Patch your systems: Blaster is loose
If you run Windows NT 4.0, Windows 2000, Windows XP, or Windows Server 2003, and you haven’t gone to Windows Update in the last few weeks, you may be vulnerable to a new worm that started spreading yesterday, W32.Blaster.Worm. This nasty little worm is spreading on machines that didn’t apply the MS03-026 patch, then replicating itself and apparently mounting an attack against WindowsUpdate.com. This post on Slashdot suggests that one sign of infection is that your machine will start showing a 60 second shutdown timer, and the comments provide some really good tips about dealing with the worm, including a way to abort the shutdown (by typing shutdown /a
at a command prompt) so you can apply the patch that works on some systems (though maybe not on Windows 2000). There’s also a worm removal tool on Symantec’s advisory page, if you suspect you’re already infected (though I would suggest downloading the patch first).

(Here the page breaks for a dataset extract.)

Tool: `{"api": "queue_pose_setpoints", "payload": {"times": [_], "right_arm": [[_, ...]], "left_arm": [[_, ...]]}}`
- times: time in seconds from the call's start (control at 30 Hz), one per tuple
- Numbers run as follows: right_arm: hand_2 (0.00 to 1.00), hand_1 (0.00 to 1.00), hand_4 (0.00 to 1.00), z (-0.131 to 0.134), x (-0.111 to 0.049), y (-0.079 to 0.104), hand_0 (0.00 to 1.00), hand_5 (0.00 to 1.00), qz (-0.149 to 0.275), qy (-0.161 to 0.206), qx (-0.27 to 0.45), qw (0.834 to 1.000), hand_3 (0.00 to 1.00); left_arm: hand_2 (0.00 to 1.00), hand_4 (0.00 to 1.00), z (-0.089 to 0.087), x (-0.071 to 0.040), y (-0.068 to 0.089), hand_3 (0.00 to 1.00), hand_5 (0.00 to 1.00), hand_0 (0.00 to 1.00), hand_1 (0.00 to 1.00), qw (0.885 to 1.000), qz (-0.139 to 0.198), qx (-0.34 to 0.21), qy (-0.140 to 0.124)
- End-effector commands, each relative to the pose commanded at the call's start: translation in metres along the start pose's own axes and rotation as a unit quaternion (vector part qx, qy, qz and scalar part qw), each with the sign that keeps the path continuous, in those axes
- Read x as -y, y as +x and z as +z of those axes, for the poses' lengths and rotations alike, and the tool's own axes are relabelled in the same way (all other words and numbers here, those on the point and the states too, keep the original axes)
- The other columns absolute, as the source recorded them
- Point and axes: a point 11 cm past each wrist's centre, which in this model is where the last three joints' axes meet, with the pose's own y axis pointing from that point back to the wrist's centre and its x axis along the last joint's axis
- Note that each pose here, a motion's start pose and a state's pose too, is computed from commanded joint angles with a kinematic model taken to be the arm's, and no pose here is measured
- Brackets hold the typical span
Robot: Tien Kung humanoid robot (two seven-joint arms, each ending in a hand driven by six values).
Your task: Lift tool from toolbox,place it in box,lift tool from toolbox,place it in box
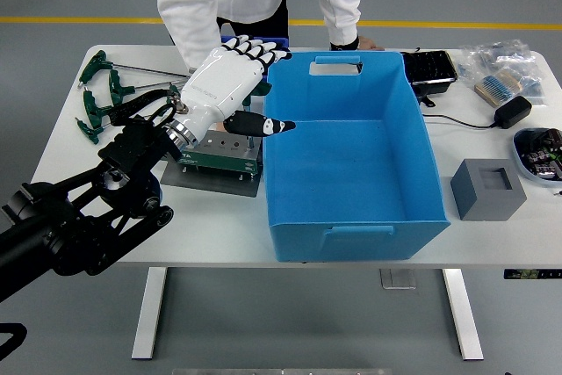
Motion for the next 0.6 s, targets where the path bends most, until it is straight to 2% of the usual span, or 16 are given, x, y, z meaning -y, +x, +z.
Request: {"api": "queue_pose_setpoints", "payload": {"times": [0.13,0.17,0.33,0.37,0.53,0.57,0.6], "right_arm": [[0.704,0.632,0.837,-0.001,0.000,0.000,0.663,0.739,0.000,0.001,-0.002,1.000,0.569],[0.704,0.634,0.836,-0.002,0.000,0.000,0.663,0.741,0.000,0.001,-0.003,1.000,0.571],[0.704,0.634,0.836,-0.002,0.000,0.001,0.663,0.741,0.000,0.001,-0.004,1.000,0.571],[0.705,0.633,0.835,-0.002,0.000,0.001,0.663,0.741,0.000,0.001,-0.004,1.000,0.572],[0.705,0.633,0.835,-0.002,0.000,0.001,0.663,0.741,0.000,0.002,-0.002,1.000,0.572],[0.705,0.633,0.835,-0.003,0.000,0.001,0.664,0.744,0.000,0.002,-0.002,1.000,0.573],[0.705,0.633,0.835,-0.003,0.000,0.001,0.664,0.744,0.000,0.003,-0.002,1.000,0.573]], "left_arm": [[0.926,0.998,-0.016,0.004,-0.007,0.873,0.650,0.882,0.898,1.000,-0.010,-0.001,0.017],[0.856,0.998,-0.020,0.005,-0.008,0.834,0.665,0.811,0.801,1.000,-0.004,-0.004,0.019],[0.856,0.998,-0.037,0.004,-0.008,0.834,0.665,0.811,0.801,0.999,0.032,-0.011,0.027],[0.735,0.998,-0.040,0.003,-0.008,0.746,0.671,0.691,0.672,0.999,0.039,-0.009,0.028],[0.735,0.998,-0.045,0.002,-0.010,0.746,0.671,0.691,0.672,0.998,0.055,-0.010,0.025],[0.653,0.998,-0.045,0.003,-0.010,0.669,0.671,0.586,0.588,0.998,0.055,-0.011,0.024],[0.653,0.998,-0.044,0.004,-0.011,0.669,0.671,0.586,0.588,0.998,0.054,-0.011,0.022]]}}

Tip: If you haven’t already patched your system and you can’t get to Windows Update to apply the patch, you may want to try going to the security advisory on TechNet, which points directly to the patch download location for your OS.
On a personal note, I wonder if this has something to do with the dog-slow performance I was having at home (Comcast DSL) yesterday and this morning.
My tomato plants: “We’re bigger than the Beatles”
I spent part of yesterday afternoon finally staking some of our indeterminate tomato plants. —Yes, I know. When the seed salesman informed us of the difference between “determinant” plants, which grow straight up, and “indeterminate,” which just kind of sprawl everywhere, I thought she was having a joke on us. As it turns out, the joke was on me. Some of the plants have been growing over the sides of our garden boxes, and all the way down the eight inches or so to the ground, where they’ve started producing. So staking them was a little tricky, especially since the longest stakes I had were about eight inches long and I needed something about three times that.
Unfortunately, the tomatoes on the plants are still wee little things. And if yesterday’s weather (cold and rainy for the first part of the day, after two evening rains during the previous week) was any indication, the growing season isn’t going to last forever. So it’s a race between the tomatoes and the weather.
Don’t know how much blogging there will be this week. Work is crazy busy, and I’m flying on Friday back east to a family reunion. But I’ll try to squeeze in a few moments along the way.